E porque acha Carmo Afonso que têm razão?
Por
um lado porque a Galp e a EDP são “empresas altamente poluentes”,
omitindo dois aspetos relevantes: 1) que são estas empresas grandes
responsáveis pela marcha já em curso de substituição de energias fósseis
para energias renováveis, investindo em parques solares, em parques
eólicos, em desenvolvimento tecnológico, em Portugal e no estrangeiro,
criando empregos verdes, fornecendo energia verde e, não menos
importante, pagando impostos (porque salários, reformas, hospitais,
escolas, tribunais, etc., etc. não se pagam com água do mar); 2) porque
mesmo o que não é verde que vendem (gasóleo, gás, etc.), vendem porque
as pessoas o compram, porque precisam de energia para comer, para não
morrer de frio ou calor, para se deslocarem… Isto é, ninguém polui por
gosto, mas como todos precisamos dessa poluição, compramos tais produtos
(a tinta, que giro era ouvir esta gente sobre a pegada ecológica da
tinta e já agora da sua posterior limpeza) e… poluímos a troco de
vantagens maiores. Nós, não as empresas, que se não tivessem compradores
não vendiam.
Dito
de outra forma, um dia destes teremos as padarias vandalizadas com
tinta por ativistas anti-obesidade, porque vendem pão e bolos. Más
práticas alimentares? Falta de exercício físico? Perturbações de saúde?

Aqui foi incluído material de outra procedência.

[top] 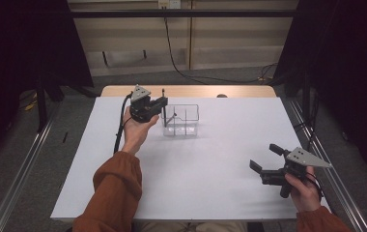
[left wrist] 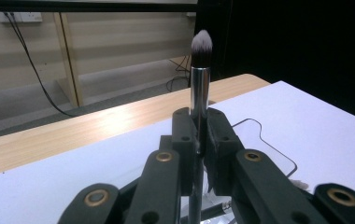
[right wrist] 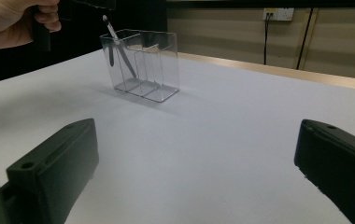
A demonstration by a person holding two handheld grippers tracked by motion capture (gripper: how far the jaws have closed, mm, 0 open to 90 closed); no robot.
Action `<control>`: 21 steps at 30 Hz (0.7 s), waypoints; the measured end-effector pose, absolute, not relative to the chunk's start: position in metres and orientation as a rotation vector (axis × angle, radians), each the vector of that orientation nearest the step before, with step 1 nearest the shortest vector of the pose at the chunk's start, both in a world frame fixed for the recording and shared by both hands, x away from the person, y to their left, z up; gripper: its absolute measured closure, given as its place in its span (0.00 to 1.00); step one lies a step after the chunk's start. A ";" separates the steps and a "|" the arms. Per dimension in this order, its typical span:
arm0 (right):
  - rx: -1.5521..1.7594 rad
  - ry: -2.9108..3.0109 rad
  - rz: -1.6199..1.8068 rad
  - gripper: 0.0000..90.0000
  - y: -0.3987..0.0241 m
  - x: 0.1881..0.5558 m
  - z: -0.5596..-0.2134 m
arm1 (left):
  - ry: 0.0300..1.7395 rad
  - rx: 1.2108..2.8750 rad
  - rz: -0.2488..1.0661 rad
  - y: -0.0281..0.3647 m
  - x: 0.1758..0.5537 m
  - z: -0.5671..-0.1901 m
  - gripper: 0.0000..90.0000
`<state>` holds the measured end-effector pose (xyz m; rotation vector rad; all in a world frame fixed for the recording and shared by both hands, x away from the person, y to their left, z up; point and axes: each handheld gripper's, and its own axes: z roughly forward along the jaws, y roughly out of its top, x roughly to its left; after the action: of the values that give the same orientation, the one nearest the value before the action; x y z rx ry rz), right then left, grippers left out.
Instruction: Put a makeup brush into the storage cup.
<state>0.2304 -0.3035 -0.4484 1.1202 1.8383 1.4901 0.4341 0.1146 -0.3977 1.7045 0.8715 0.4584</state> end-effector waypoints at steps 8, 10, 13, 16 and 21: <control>1.123 1.841 1.493 0.00 -0.304 0.230 -0.448 | 0.894 1.698 0.463 0.116 0.436 -0.400 0.91; 1.122 1.840 1.494 0.00 -0.304 0.230 -0.448 | 0.901 1.690 0.438 0.118 0.437 -0.401 0.85; 1.123 1.841 1.494 0.00 -0.304 0.230 -0.448 | 0.915 1.683 0.453 0.119 0.437 -0.402 0.74; 1.122 1.841 1.495 0.00 -0.304 0.230 -0.448 | 0.913 1.679 0.470 0.119 0.436 -0.402 0.58; 1.120 1.839 1.494 0.00 -0.303 0.231 -0.449 | 0.921 1.668 0.478 0.119 0.436 -0.402 0.42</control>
<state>0.2307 -0.3034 -0.4486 1.1203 1.8393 1.4939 0.4365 0.1192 -0.4022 1.6683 0.9206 0.4782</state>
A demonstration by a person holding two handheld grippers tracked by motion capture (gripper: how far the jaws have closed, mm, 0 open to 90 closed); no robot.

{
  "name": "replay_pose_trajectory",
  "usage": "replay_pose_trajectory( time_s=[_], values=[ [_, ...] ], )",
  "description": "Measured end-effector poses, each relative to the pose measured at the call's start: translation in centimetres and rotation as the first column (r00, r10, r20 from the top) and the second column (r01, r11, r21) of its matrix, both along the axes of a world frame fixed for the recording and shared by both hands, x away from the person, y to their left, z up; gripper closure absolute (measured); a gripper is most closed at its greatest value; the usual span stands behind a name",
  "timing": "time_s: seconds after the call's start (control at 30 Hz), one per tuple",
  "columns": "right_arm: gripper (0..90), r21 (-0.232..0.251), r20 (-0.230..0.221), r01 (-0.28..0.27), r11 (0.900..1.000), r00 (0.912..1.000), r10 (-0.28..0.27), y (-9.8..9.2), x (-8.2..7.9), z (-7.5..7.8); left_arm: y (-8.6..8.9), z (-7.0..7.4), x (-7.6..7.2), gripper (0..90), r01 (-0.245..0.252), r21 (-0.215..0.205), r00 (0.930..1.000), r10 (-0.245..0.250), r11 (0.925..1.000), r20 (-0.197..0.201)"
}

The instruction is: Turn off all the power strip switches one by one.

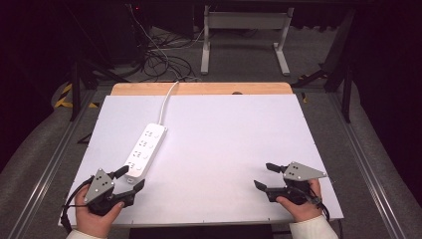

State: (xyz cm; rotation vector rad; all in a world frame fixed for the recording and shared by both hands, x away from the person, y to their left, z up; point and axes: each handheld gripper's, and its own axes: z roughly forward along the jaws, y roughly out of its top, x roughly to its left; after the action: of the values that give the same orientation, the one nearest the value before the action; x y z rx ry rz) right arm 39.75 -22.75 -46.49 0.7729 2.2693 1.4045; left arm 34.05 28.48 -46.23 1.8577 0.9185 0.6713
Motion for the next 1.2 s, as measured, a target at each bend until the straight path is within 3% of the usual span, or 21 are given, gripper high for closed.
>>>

Não, culpa-se o padeiro. E, armados de razão, já é legítimo o recurso à
violência, diz-nos a advogada!
Por
outro lado, porque, diz-nos ainda Carmo Afonso, sofrem, e pedir
protestos apropriados a quem sofre é violência ainda maior. Sofrem
mesmo? Sim, é plausível que sofram angustiados com algo que não conhecem
nem se preocupam em conhecer – seguem Catarina Martins que dizia que na
rua, nas manifestações, aprendiam mais que na escola – e com os
exageros com que a mesma comunicação social que os promove, os
bombardeia constantemente. Curiosamente ou talvez não, um estudo recente
na Alemanha mostra que quanto maior a ignorância quanto ao ambiente,
maior a ansiedade climática.
E
se terem razão é muito discutível, este sofrimento é mais um síndrome
de crianças mimadas que outra coisa: tivessem eles aos vinte e poucos
anos já calos nas mãos por trabalharem desde crianças, roupas velhas e
sujas e o frigorífico vazio se o tivessem ou a casa gelada de inverno,
etc. e certamente o sofrimento e as prioridades reivindicativas eram
outras. Não têm e ainda bem. Mas tiveram os seus pais e avós, que tanto
se esforçaram para que eles não passassem por estas e outras agruras
(como estar doente e não ter assistência ou querer estudar e não poder).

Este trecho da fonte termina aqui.